The Guardian, 12th July, 2008

In Ten tactics to brighten the gloom, the Guardian invited ten experts to give advice to the Chancellor and Prime Minister on how to lift the economic gloom – and to do it in just 100 words. Other contributors included Howard Davies, Robert Peston, Irwin Stelzer and Bill Emmot. Here is Ann Pettifor’s contribution:

Don’t crucify the economy on the cross of inflation. In the 1920s, central bankers crucified debt-laden economies on the cross of gold. In the 90s Japan’s finance ministry crucified that economy on the perceived threat of inflation. Ending the creditor-driven policy of inflation targeting frees up the Bank of England to cut interest rates and immediately helps debt-laden banks, companies and consumers. Inflation is feared most by creditors, grown rich on financial deregulation policies. The greater threat to the poor is a debt-deflationary spiral leading to high unemployment – made more certain by high real rates of interest.

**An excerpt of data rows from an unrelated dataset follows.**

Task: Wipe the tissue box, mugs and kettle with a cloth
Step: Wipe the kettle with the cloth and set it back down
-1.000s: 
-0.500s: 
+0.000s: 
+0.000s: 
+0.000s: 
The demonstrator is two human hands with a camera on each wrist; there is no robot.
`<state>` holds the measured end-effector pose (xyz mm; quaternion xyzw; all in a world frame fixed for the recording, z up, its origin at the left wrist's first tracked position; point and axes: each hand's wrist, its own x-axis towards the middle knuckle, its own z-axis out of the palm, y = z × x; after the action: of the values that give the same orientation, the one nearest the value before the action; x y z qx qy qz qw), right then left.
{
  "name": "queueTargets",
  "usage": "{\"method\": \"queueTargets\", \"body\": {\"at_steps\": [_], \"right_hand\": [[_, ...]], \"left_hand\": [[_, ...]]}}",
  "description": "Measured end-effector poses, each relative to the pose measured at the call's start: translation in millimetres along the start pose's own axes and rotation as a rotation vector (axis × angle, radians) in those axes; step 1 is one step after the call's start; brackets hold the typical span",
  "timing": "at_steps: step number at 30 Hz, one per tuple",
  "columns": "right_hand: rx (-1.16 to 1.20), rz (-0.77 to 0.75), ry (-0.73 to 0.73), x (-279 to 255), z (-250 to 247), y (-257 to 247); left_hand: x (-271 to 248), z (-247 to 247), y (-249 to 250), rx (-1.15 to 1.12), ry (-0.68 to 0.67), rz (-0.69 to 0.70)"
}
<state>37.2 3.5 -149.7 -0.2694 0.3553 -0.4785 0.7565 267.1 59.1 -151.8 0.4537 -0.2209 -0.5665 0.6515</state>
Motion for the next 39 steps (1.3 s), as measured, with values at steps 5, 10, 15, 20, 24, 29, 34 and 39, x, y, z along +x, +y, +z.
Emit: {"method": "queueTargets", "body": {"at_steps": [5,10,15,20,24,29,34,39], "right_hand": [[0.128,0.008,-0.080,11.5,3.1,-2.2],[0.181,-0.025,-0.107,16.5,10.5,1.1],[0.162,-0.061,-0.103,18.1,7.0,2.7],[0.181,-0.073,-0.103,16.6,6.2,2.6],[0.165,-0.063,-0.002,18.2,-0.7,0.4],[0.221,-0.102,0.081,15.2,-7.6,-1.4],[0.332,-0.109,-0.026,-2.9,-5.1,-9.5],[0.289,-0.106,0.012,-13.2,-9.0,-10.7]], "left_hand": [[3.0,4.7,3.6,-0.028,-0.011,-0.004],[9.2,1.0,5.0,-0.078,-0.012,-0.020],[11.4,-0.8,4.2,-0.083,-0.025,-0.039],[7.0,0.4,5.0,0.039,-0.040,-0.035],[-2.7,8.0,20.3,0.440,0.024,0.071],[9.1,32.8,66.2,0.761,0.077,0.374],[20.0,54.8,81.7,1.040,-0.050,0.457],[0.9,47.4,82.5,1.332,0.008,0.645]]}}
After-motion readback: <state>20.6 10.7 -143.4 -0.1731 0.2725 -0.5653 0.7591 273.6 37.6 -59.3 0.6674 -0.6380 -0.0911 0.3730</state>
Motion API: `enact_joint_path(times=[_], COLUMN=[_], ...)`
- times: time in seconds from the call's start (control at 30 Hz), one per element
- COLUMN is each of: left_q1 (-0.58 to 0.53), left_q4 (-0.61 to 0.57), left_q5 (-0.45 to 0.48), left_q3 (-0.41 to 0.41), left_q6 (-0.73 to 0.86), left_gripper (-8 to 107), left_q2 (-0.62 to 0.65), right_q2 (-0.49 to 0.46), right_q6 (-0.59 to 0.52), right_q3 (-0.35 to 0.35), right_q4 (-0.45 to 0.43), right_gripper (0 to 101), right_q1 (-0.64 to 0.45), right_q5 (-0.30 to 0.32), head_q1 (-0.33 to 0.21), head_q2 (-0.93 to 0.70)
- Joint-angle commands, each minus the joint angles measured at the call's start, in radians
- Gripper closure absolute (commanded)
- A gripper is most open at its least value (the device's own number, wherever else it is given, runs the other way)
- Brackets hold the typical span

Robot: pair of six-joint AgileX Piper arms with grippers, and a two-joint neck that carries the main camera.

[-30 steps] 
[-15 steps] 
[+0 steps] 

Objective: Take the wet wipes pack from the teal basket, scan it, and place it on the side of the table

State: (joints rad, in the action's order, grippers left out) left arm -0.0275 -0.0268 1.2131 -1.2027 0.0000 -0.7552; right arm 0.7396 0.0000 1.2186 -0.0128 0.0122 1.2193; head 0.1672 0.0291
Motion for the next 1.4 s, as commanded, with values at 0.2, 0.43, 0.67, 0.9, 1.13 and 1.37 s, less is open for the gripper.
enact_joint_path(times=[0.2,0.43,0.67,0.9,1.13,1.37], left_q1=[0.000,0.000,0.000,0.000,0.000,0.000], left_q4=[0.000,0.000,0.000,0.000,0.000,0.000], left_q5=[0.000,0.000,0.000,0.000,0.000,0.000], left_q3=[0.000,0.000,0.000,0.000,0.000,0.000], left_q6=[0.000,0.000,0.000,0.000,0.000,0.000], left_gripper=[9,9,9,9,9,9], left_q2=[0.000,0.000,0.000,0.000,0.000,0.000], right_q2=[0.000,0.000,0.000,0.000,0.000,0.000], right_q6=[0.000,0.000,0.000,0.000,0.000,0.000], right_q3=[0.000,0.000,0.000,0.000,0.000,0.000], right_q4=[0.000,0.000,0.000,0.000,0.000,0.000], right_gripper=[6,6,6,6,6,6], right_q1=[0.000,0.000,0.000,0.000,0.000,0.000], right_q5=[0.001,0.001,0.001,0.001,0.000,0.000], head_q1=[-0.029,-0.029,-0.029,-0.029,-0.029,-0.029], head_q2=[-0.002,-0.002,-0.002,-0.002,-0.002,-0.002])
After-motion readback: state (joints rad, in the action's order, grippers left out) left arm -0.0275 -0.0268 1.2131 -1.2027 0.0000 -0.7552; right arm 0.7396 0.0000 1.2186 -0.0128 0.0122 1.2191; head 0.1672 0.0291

Debtors (and banks?) ‘crucified’ on inflation cross

The FT reports today on a debate economists are having with the Bank of England (BoE). To summarise: the Bank of England does not seem bothered by falling house prices; economists are.

This is a very important debate for all those that have debts – because while house prices are falling, the debts on those houses loom larger for owners. According to the Office for National Statistics in May, unemployment is rising, and unemployment makes it hard, if not impossible, to pay off any kind of mortgage. This is the context in which the BoE is preparing to raise interest rates above the current 5% and appearing relaxed about falling house prices.